Chapter 4
第 4 章
Kafka is comparable to traditional messaging systems such as P2P, ActiveMQ.
Kafka 可与传统的各种消息系统(如 P2P、ActiveMQ)相媲美。
Once the consumer subscribes to topics, the poll loop handles all details of A. coordination, B. partition rebalances, C. heartbeats.
一旦消费者订阅了主题,poll 循环就会处理 A. 协调,B. 分区再平衡,C. 心跳的所有细节。
The offsets are committed after the message has been processed.
偏移量(Offsets)是在消息被处理后提交的。
If the processing goes wrong, then the message will be read again by the consumer.
如果处理过程中出现错误,消费者将再次读取该消息。
It results in duplicate processing of the messages. “At least once” delivery semantics must be used.
这会导致消息的重复处理。必须使用 “至少一次”(At least once)的交付语义。
Subscribe() method accepts “Single topic name”, “Multiple topic names” and “Regex expression”.
Subscribe() 方法接受 “单主题名称”、”多主题名称” 和 “正则表达式”。
A Consumer Group can be described as a single logical consumer that subscribes to a set of topics which points to application.
消费者组(Consumer Group)可以被描述为一个订阅了一组指向应用程序的主题的单一逻辑消费者。
Kafka stores the offsets at which a consumer group has been reading.
Kafka 存储消费者组读取到的偏移量。
The committed offsets store in a Kafka topic named __consumer_offsets.
已提交的偏移量存储在一个名为 __consumer_offsets 的 Kafka 主题中。
Steps in sequence to read message:
读取消息的顺序步骤:
A. Create consumer properties.
A. 创建消费者属性。
B. Create a consumer.
B. 创建一个消费者。
C. Subscribe the consumer to a specific topic.
C. 将消费者订阅到特定主题。
D. Poll for some new data.
D. 轮询(Poll)一些新数据。
E. Iterate through Consume records.
E. 遍历消费记录。
The group.id property defines a unique identity for the set of consumers within the same consumer group.
group.id 属性为同一消费者组内的一组消费者定义了一个唯一的标识。
The Client.id value is specified by the Kafka consumer client and is used to distinguish between different clients.

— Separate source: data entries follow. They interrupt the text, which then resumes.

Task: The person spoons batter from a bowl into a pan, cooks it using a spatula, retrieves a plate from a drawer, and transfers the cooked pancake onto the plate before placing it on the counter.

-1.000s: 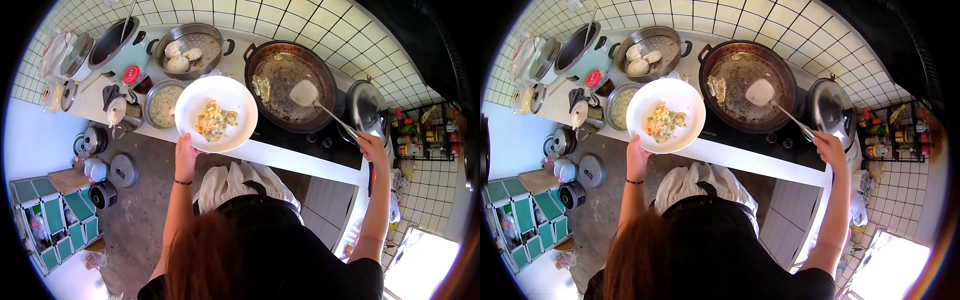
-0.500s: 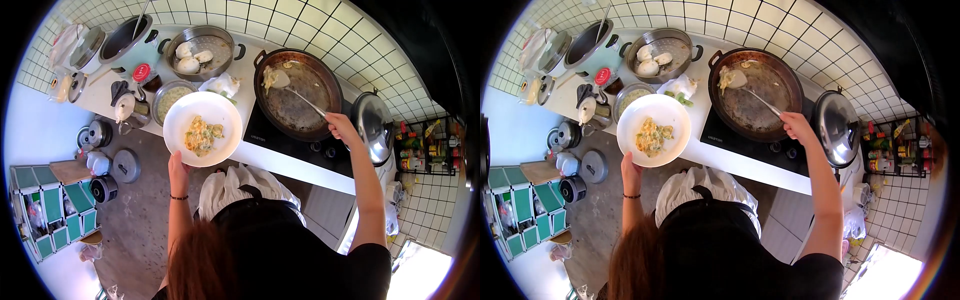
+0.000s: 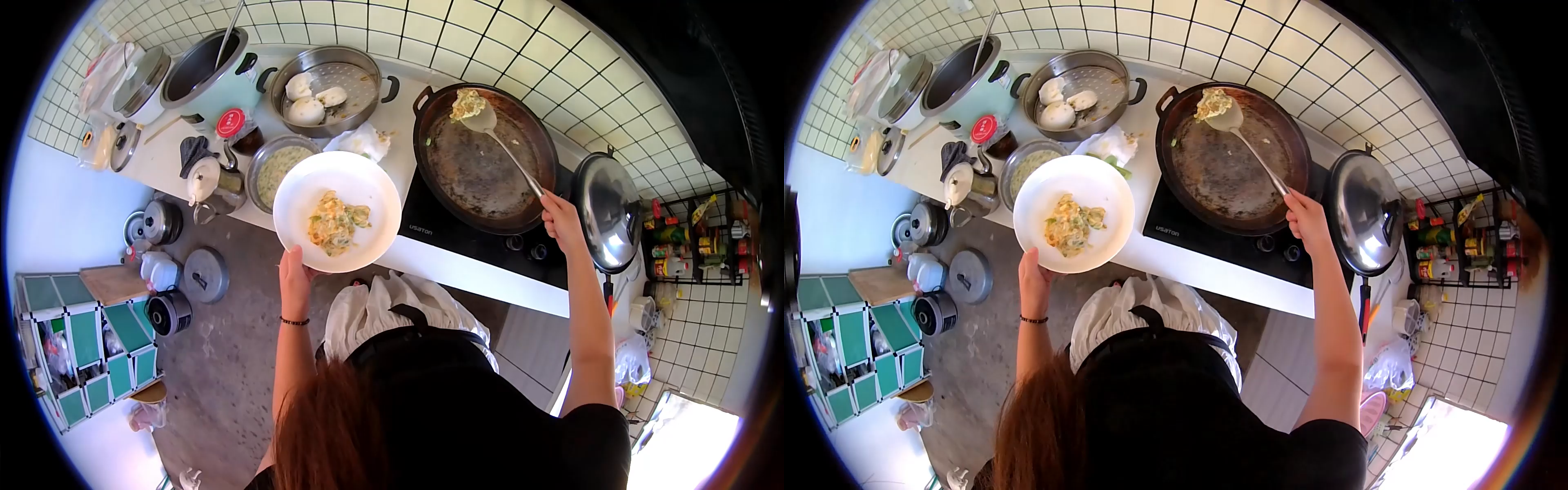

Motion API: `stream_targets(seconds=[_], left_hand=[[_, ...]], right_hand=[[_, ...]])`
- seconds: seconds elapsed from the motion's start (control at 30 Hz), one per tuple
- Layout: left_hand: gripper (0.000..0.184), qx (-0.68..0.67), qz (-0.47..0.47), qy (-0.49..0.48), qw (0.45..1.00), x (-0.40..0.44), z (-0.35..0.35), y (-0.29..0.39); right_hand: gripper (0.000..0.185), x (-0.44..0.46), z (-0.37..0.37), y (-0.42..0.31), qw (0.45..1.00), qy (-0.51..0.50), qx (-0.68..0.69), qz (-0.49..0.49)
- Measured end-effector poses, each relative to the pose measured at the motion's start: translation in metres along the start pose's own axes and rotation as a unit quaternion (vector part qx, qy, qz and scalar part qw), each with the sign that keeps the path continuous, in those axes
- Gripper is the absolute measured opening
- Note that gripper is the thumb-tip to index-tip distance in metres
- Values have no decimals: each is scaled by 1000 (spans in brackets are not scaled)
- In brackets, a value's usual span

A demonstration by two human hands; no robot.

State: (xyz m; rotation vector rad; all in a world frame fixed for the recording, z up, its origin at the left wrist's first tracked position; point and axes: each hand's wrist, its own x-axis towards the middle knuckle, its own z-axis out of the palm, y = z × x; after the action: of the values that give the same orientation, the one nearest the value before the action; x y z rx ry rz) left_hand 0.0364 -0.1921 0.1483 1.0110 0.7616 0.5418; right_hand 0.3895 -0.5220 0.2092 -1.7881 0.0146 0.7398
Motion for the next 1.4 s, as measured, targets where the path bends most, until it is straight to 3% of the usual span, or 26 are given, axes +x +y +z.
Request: stream_targets(seconds=[0.33,0.47,0.53,0.7,0.73,0.83,0.93,1.0,1.1,1.4], left_hand=[[36,-5,-35,-90,995,30,49,-9],[36,-13,-46,-118,992,38,69,-10],[36,-15,-53,-134,989,41,76,-10],[37,-19,-48,-149,988,39,79,-6],[37,-19,-48,-153,987,38,77,-5],[39,-33,-33,-142,989,34,76,-4],[40,-50,-19,-126,991,34,69,-10],[39,-57,-12,-103,993,31,66,-9],[37,-57,-18,-72,996,25,52,-11],[37,-44,19,0,999,8,25,-9]], right_hand=[[38,-89,-31,-31,997,27,-32,-70],[37,-142,-26,-62,972,45,-191,-132],[36,-157,-15,-64,898,68,-335,-275],[38,-201,20,-84,778,96,-526,-330],[39,-203,19,-83,771,99,-534,-332],[37,-195,11,-71,823,134,-439,-335],[39,-179,-12,-62,941,124,-262,-173],[42,-163,-28,-57,986,101,-114,-63],[40,-129,-49,-47,990,126,-69,1],[19,-26,-109,-50,972,112,-176,103]])
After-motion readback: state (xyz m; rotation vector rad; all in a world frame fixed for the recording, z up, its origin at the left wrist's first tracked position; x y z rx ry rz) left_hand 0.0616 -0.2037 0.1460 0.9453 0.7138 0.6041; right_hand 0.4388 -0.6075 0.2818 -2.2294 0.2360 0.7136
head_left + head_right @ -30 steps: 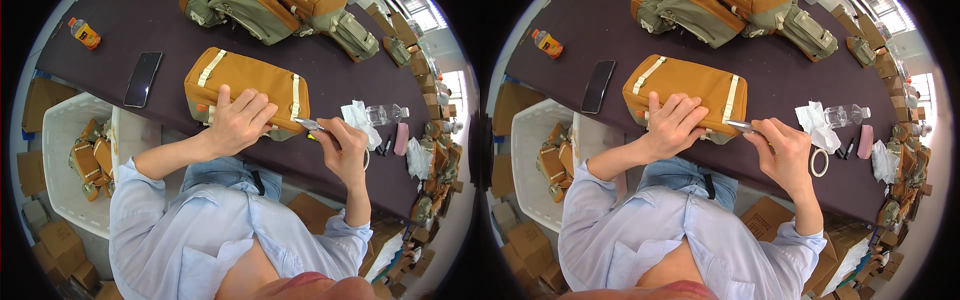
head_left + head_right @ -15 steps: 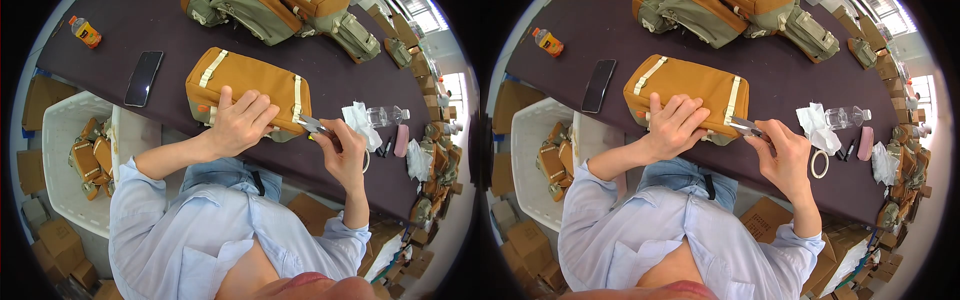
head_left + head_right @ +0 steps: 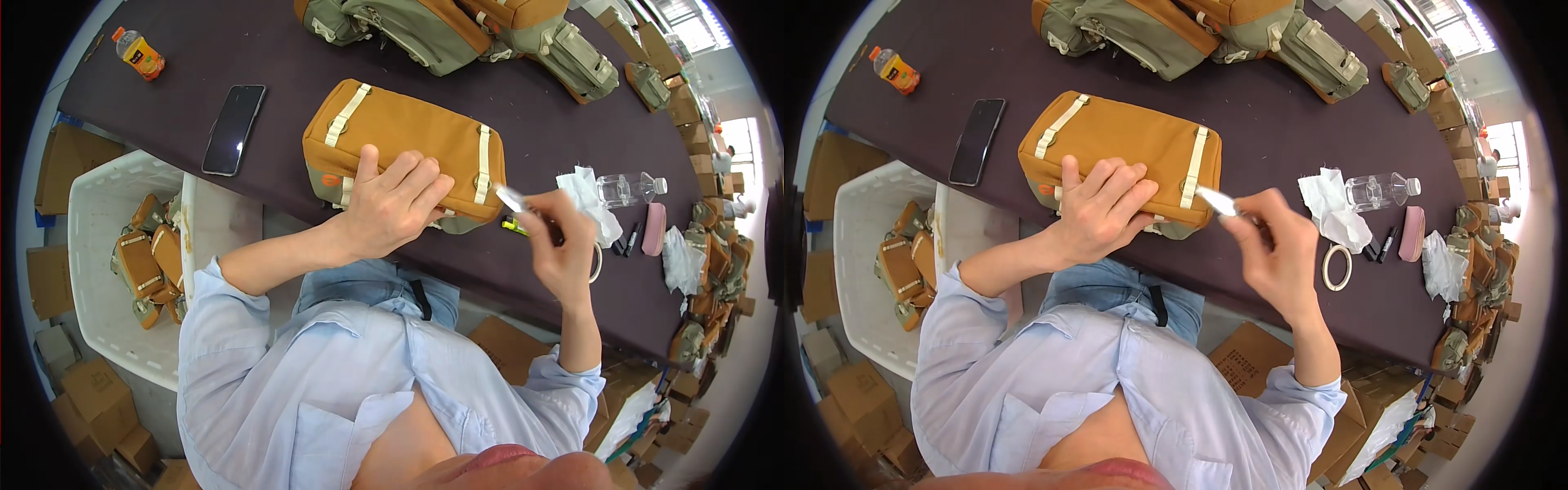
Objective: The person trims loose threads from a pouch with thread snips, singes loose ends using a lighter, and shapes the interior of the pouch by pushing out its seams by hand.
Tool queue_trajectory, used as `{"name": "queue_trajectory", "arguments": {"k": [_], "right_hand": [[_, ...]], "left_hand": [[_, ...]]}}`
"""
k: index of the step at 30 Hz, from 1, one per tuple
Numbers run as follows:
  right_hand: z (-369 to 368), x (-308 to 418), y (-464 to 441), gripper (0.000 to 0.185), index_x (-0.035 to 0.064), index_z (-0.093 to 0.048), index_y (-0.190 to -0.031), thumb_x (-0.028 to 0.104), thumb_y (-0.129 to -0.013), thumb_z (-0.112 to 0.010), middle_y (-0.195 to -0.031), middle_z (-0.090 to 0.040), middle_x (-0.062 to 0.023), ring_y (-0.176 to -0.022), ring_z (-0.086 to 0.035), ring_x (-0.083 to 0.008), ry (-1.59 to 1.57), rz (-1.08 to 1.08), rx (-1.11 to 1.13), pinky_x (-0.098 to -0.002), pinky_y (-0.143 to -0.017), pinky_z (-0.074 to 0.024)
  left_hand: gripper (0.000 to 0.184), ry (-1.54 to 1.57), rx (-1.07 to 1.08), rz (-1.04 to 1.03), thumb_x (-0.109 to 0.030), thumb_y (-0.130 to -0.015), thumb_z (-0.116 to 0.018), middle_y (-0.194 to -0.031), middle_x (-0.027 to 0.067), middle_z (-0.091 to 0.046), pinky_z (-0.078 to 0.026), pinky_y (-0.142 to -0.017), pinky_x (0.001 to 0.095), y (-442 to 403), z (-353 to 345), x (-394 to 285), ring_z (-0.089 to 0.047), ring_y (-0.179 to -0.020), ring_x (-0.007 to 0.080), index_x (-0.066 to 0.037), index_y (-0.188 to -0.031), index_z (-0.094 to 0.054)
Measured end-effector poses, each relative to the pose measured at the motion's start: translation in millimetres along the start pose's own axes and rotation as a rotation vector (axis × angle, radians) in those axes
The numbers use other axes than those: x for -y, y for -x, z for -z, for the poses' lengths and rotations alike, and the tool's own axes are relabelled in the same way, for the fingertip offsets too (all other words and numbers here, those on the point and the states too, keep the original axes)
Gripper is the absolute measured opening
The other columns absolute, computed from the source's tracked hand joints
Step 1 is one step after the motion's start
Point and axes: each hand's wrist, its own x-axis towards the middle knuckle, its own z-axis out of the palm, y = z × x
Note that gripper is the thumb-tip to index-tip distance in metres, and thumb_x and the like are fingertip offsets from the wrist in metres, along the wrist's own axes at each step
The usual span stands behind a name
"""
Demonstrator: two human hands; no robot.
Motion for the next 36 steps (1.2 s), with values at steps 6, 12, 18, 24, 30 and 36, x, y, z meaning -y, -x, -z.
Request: {"name": "queue_trajectory", "arguments": {"k": [6,12,18,24,30,36], "right_hand": [[-0.4,2.4,2.0,0.018,-0.0001,-0.063,-0.092,0.005,-0.082,-0.076,-0.066,-0.057,-0.0048,-0.048,-0.051,-0.0120,0.102,0.092,0.011,-0.0251,-0.046,-0.0382],[-2.2,3.2,1.9,0.019,0.0020,-0.064,-0.091,0.009,-0.080,-0.077,-0.069,-0.060,-0.0063,-0.048,-0.055,-0.0176,0.241,0.183,0.019,-0.0293,-0.045,-0.0395],[-3.0,1.4,2.5,0.018,0.0023,-0.064,-0.090,0.009,-0.080,-0.077,-0.068,-0.059,-0.0058,-0.047,-0.053,-0.0183,0.216,0.162,0.008,-0.0304,-0.045,-0.0383],[-2.3,1.9,1.6,0.017,0.0023,-0.065,-0.090,0.009,-0.080,-0.077,-0.067,-0.058,-0.0058,-0.047,-0.052,-0.0180,0.247,0.193,-0.003,-0.0304,-0.044,-0.0376],[-4.0,-3.0,3.2,0.016,0.0025,-0.065,-0.090,0.009,-0.081,-0.076,-0.067,-0.058,-0.0055,-0.046,-0.050,-0.0175,0.182,0.156,0.002,-0.0301,-0.044,-0.0370],[-5.3,-1.0,3.8,0.015,0.0029,-0.066,-0.089,0.009,-0.081,-0.077,-0.066,-0.056,-0.0049,-0.046,-0.049,-0.0171,0.252,0.195,-0.039,-0.0299,-0.044,-0.0362]], "left_hand": [[0.054,0.004,0.002,0.005,-0.029,-0.053,-0.082,-0.106,0.0030,-0.062,-0.029,-0.076,0.0429,0.9,-1.3,0.0,-0.057,-0.093,0.0196,-0.011,-0.101,-0.065],[0.054,0.007,0.003,0.001,-0.029,-0.054,-0.083,-0.107,0.0035,-0.062,-0.029,-0.075,0.0427,1.2,-0.8,-0.2,-0.057,-0.093,0.0199,-0.011,-0.101,-0.065],[0.054,0.007,0.004,-0.002,-0.029,-0.054,-0.082,-0.107,0.0037,-0.062,-0.029,-0.075,0.0425,1.5,-1.0,0.2,-0.057,-0.093,0.0200,-0.011,-0.101,-0.065],[0.053,0.019,-0.004,0.008,-0.030,-0.055,-0.082,-0.108,0.0038,-0.062,-0.029,-0.075,0.0427,1.2,-2.1,-0.1,-0.057,-0.093,0.0201,-0.011,-0.101,-0.065],[0.054,0.028,0.003,0.010,-0.030,-0.055,-0.082,-0.108,0.0036,-0.062,-0.029,-0.075,0.0427,1.3,-1.3,-0.1,-0.057,-0.093,0.0201,-0.010,-0.102,-0.065],[0.054,0.016,-0.004,0.008,-0.030,-0.054,-0.082,-0.107,0.0037,-0.062,-0.029,-0.075,0.0424,1.4,-2.0,-0.1,-0.057,-0.092,0.0199,-0.010,-0.101,-0.065]]}}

Client.id 值由 Kafka 消费者客户端指定,用于区分不同的客户端。
Producer pushes data to Kafka broker then consumer pull data from Kafka broker.
生产者将数据推送到 Kafka 代理(Broker),然后消费者从 Kafka 代理拉取数据。
Consumer client uses the poll method to poll for data from the subscribed topic partition.
消费者客户端使用 poll 方法从订阅的主题分区轮询数据。
The return type of the poll method is ConsumerRecords.
poll 方法的返回类型是 ConsumerRecords。
poll() method will a consumer use to consume records from the subscribed topic by this consumer.
消费者将使用 poll() 方法来消费该消费者订阅的主题中的记录。
In Kafka 2.x, the offset for a topic partition is stored in a Kafka topic.
在 Kafka 2.x 中,主题分区的偏移量存储在 Kafka 主题中。
All consumers that connect to the same Kafka cluster and use the same group.id form a Consumer Group.
连接到同一个 Kafka 集群并使用相同 group.id 的所有消费者组成一个消费者组。
acks is not a Kafka consumer configuration.
acks 不是 Kafka 消费者的配置。
A Kafka consumer is an application that can read data in a Kafka cluster.
Kafka 消费者是一个可以读取 Kafka 集群中数据的应用程序。
A consumer can consume messages from one or more Kafka topics.
一个消费者可以消费一个或多个 Kafka 主题的消息。
Kafka Consumer is used for optimal consumption of Kafka data.
Kafka 消费者用于优化 Kafka 数据的消费。
The primary role of a Kafka consumer is to take Kafka connection and consumer properties to read records from the appropriate Kafka broker.
Kafka 消费者的主要作用是利用 Kafka 连接和消费者属性,从适当的 Kafka 代理读取记录。
Complexities of concurrent application consumption, offset management, delivery semantics, and a lot more are taken care of by Consumer APIs.
并发应用程序消费、偏移量管理、交付语义等许多复杂性都由消费者 API 处理。
These are the steps to create a Kafka consumer:
以下是创建 Kafka 消费者的步骤:
A. Create a Java Class Consumer Demo.java
A. 创建一个 Java 类 Consumer Demo.java
B. Create the consumer properties.
B. 创建消费者属性。
C. Create a consumer.
C. 创建一个消费者。
D. Subscribe the consumer to a specific topic.
D. 将消费者订阅到特定主题。
E. Create a Poll loop to receive data.
E. 创建一个轮询(Poll)循环以接收数据。
Here, we will list the required properties of a consumer:
在这里,我们将列出消费者所需的属性:
key.deserializer: It is a Deserializer class for the key, which is used to implement the org.apache.kafka.common.serialization.Deserializer interface.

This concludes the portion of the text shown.